Exercise aim -> What you return must match the listing below word for word.

[Dataset content Boundary: Start]

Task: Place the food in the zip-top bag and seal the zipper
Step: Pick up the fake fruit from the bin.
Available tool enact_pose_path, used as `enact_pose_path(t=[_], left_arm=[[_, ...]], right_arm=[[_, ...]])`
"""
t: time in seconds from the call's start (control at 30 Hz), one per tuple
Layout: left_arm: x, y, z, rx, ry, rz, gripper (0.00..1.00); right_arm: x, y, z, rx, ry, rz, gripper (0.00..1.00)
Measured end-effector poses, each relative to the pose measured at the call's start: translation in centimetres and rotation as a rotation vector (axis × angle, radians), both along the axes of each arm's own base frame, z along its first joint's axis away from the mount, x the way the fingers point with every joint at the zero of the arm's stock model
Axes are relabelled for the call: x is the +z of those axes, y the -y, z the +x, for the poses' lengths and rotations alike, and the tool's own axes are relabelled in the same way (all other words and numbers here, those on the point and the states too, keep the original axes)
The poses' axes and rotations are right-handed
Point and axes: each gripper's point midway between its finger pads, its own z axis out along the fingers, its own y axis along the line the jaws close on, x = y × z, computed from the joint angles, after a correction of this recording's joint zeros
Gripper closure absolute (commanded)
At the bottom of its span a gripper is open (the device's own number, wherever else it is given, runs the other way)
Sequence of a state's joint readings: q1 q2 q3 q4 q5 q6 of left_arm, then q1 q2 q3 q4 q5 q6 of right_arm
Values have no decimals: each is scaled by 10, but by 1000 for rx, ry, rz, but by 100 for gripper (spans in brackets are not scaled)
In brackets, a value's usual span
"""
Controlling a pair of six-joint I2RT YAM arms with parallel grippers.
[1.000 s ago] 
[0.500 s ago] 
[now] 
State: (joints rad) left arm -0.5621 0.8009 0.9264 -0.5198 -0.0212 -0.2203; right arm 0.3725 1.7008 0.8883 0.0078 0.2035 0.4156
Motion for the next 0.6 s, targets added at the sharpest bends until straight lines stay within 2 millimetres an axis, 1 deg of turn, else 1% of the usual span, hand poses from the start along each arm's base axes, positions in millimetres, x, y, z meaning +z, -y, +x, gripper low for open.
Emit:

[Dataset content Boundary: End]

Answer to the exercise ->
Task: Place the food in the zip-top bag and seal the zipper
Step: Pick up the fake fruit from the bin.
Available tool enact_pose_path, used as `enact_pose_path(t=[_], left_arm=[[_, ...]], right_arm=[[_, ...]])`
"""
t: time in seconds from the call's start (control at 30 Hz), one per tuple
Layout: left_arm: x, y, z, rx, ry, rz, gripper (0.00..1.00); right_arm: x, y, z, rx, ry, rz, gripper (0.00..1.00)
Measured end-effector poses, each relative to the pose measured at the call's start: translation in centimetres and rotation as a rotation vector (axis × angle, radians), both along the axes of each arm's own base frame, z along its first joint's axis away from the mount, x the way the fingers point with every joint at the zero of the arm's stock model
Axes are relabelled for the call: x is the +z of those axes, y the -y, z the +x, for the poses' lengths and rotations alike, and the tool's own axes are relabelled in the same way (all other words and numbers here, those on the point and the states too, keep the original axes)
The poses' axes and rotations are right-handed
Point and axes: each gripper's point midway between its finger pads, its own z axis out along the fingers, its own y axis along the line the jaws close on, x = y × z, computed from the joint angles, after a correction of this recording's joint zeros
Gripper closure absolute (commanded)
At the bottom of its span a gripper is open (the device's own number, wherever else it is given, runs the other way)
Sequence of a state's joint readings: q1 q2 q3 q4 q5 q6 of left_arm, then q1 q2 q3 q4 q5 q6 of right_arm
Values have no decimals: each is scaled by 10, but by 1000 for rx, ry, rz, but by 100 for gripper (spans in brackets are not scaled)
In brackets, a value's usual span
"""
Controlling a pair of six-joint I2RT YAM arms with parallel grippers.
[1.000 s ago] 
[0.500 s ago] 
[now] 
State: (joints rad) left arm -0.5621 0.8009 0.9264 -0.5198 -0.0212 -0.2203; right arm 0.3725 1.7008 0.8883 0.0078 0.2035 0.4156
Motion for the next 0.6 s, targets added at the sharpest bends until straight lines stay within 2 millimetres an axis, 1 deg of turn, else 1% of the usual span, hand poses from the start along each arm's base axes, positions in millimetres, x, y, z meaning +z, -y, +x, gripper low for open.
Emit:

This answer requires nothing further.